What does the order say about Section 230?
A clause in the statute allows platforms to censor or delete content if it’s offensive or possibly harmful. Messing with content outside of that framework, however, would put the platform into the role of a publisher or editor and make it responsible for every piece of content that appears on the site.
The executive order demands that the attorney general, secretary of commerce, and the National Telecommunications and Information Administration petition the Federal Communications Commission to make rules that clarify the specifics of the statute. It’s an extremely circuitous route that hinges on several issues that remain unclear—including whether or not the FCC has that power to enforce such rules in the first place.
Late Thursday night, Twitter took further action against a Trump tweet, restricting likes and retweets. In response, the President promised further action against Section 230.
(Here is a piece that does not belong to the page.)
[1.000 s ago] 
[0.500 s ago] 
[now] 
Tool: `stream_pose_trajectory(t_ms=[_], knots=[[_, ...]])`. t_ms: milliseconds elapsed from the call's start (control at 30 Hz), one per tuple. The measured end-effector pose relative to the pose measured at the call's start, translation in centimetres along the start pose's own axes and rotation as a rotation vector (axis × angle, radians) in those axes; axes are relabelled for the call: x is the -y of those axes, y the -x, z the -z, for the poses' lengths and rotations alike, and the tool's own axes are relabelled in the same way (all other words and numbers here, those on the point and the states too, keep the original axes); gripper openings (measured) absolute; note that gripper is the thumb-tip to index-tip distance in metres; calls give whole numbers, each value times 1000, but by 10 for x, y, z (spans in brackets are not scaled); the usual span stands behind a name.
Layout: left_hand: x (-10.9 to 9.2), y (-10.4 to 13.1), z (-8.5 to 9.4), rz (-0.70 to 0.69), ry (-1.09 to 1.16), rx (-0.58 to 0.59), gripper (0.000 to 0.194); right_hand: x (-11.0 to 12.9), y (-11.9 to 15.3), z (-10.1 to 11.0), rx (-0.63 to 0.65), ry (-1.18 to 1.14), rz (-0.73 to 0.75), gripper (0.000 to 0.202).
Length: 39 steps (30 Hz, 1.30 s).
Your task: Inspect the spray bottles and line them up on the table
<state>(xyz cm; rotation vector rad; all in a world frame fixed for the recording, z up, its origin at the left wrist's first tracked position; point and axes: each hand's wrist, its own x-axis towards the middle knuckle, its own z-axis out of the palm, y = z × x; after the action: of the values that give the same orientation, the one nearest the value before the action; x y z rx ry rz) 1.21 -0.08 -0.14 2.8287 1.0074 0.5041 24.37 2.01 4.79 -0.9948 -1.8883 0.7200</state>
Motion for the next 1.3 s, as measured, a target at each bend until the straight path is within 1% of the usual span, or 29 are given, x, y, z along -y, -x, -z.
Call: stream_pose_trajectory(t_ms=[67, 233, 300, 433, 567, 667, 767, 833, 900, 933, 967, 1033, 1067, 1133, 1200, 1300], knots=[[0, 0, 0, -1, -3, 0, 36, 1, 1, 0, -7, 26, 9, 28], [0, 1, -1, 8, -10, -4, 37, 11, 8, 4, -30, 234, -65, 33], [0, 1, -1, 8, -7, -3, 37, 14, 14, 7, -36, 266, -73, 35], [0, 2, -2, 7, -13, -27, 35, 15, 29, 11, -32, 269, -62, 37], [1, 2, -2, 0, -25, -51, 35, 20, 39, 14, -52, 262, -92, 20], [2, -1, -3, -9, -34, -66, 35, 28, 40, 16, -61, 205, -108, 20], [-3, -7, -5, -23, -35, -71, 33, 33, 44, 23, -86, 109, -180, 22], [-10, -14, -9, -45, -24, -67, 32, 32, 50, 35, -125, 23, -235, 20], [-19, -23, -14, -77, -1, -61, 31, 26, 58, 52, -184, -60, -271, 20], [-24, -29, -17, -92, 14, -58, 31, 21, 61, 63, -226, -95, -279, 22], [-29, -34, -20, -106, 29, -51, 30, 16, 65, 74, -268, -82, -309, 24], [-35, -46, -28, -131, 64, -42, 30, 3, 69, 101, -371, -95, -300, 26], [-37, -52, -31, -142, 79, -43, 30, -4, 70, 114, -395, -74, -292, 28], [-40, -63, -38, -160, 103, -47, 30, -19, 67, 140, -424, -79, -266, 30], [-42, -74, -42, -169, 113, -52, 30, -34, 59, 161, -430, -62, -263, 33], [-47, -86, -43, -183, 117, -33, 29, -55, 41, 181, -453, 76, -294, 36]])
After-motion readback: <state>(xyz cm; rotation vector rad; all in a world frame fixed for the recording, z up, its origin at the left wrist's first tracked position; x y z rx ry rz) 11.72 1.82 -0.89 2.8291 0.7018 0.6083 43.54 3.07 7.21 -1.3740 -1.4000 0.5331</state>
What else is in the executive order?
In an apparent effort to punish platforms that “restrict free speech,” this executive order demands the federal government review its spending on social media platforms. According to Trump, the federal government spends “billions of dollars” on these platforms to buy advertising and the companies are “rich enough.”
Earlier this year, the White House launched a tool for users to report instances of social media companies showing bias. That tool has reportedly gotten more than 16,000 reports, which the President has now tasked the Department of Justice and the Federal Trade Commission with evaluating. Unfortunately, there have been some serious accuracy and security questions about the tool and its results.
What does this mean to the internet?
There’s a lot to unpack in the executive order, which involves a host of government agencies and inevitable legal action. So, if you’re worried about Twitter disappearing tomorrow, or even any time soon, because of this, it’s OK to calm down.
Twitter has claimed it will continue to add fact checking notifications to tweets regardless of who they come from. Facebook, however, said that it won’t be fact checking political speech. One of the order’s final sections lays out a plan for individual states to form a working group in order to enforce their own laws regarding unfair or deceptive practices perpetrated by these platforms. The level of disparity between different states will, in itself, take quite some time to sort out once the group actually forms.
It will likely take Congressional action to actually change the statue itself—even Trump’s own tweet acknowledges that fact. But, it’s unclear how quickly the interim changes will take place, if at all.
Ultimately, this is going to be a long fight and, as the 2020 election inches closer, it will only intensify. The order itself hasn’t actually changed anything, but rather attempts to compel some government entities and agencies to consider taking some kind of actio—if they indeed have the authority to do so. If that sounds confusing, then you’re right.